__YOUR GOAL__. Copy each line of the following material that has the string "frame".

__SUPPLIED INFORMATION__.

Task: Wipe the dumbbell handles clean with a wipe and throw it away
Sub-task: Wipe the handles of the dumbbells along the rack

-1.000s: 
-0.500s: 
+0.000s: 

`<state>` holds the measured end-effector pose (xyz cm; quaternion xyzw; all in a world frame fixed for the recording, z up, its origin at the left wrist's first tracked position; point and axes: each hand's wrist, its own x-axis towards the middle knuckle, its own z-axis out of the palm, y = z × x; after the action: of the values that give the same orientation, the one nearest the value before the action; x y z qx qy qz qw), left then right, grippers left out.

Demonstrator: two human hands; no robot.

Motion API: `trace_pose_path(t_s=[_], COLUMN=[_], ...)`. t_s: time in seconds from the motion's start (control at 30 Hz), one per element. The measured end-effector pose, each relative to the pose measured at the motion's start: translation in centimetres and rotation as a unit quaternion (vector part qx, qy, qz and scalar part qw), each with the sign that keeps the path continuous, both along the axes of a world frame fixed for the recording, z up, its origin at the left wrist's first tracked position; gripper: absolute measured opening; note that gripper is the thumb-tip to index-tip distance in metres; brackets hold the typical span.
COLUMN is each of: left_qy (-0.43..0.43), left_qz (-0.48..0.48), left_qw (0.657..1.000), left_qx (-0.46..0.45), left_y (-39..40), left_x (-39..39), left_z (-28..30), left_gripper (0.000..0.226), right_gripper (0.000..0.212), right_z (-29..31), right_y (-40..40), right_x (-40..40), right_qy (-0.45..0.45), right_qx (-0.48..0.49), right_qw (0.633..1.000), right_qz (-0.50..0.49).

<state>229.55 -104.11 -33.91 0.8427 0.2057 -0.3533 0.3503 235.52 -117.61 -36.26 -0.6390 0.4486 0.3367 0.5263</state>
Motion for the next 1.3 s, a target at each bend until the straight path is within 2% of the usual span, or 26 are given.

__TASK SOLUTION__.
`<state>` holds the measured end-effector pose (xyz cm; quaternion xyzw; all in a world frame fixed for the recording, z up, its origin at the left wrist's first tracked position; point and axes: each hand's wrist, its own x-axis towards the middle knuckle, its own z-axis out of the palm, y = z × x; after the action: of the values that give the same orientation, the one nearest the value before the action; x y z qx qy qz qw), left then right, grippers left out.
Motion API: `trace_pose_path(t_s=[_], COLUMN=[_], ...)`. t_s: time in seconds from the motion's start (control at 30 Hz), one per element. The measured end-effector pose, each relative to the pose measured at the motion's start: translation in centimetres and rotation as a unit quaternion (vector part qx, qy, qz and scalar part qw), each with the sign that keeps the path continuous, both along the axes of a world frame fixed for the recording, z up, its origin at the left wrist's first tracked position; gripper: absolute measured opening; note that gripper is the thumb-tip to index-tip distance in metres; brackets hold the typical span.

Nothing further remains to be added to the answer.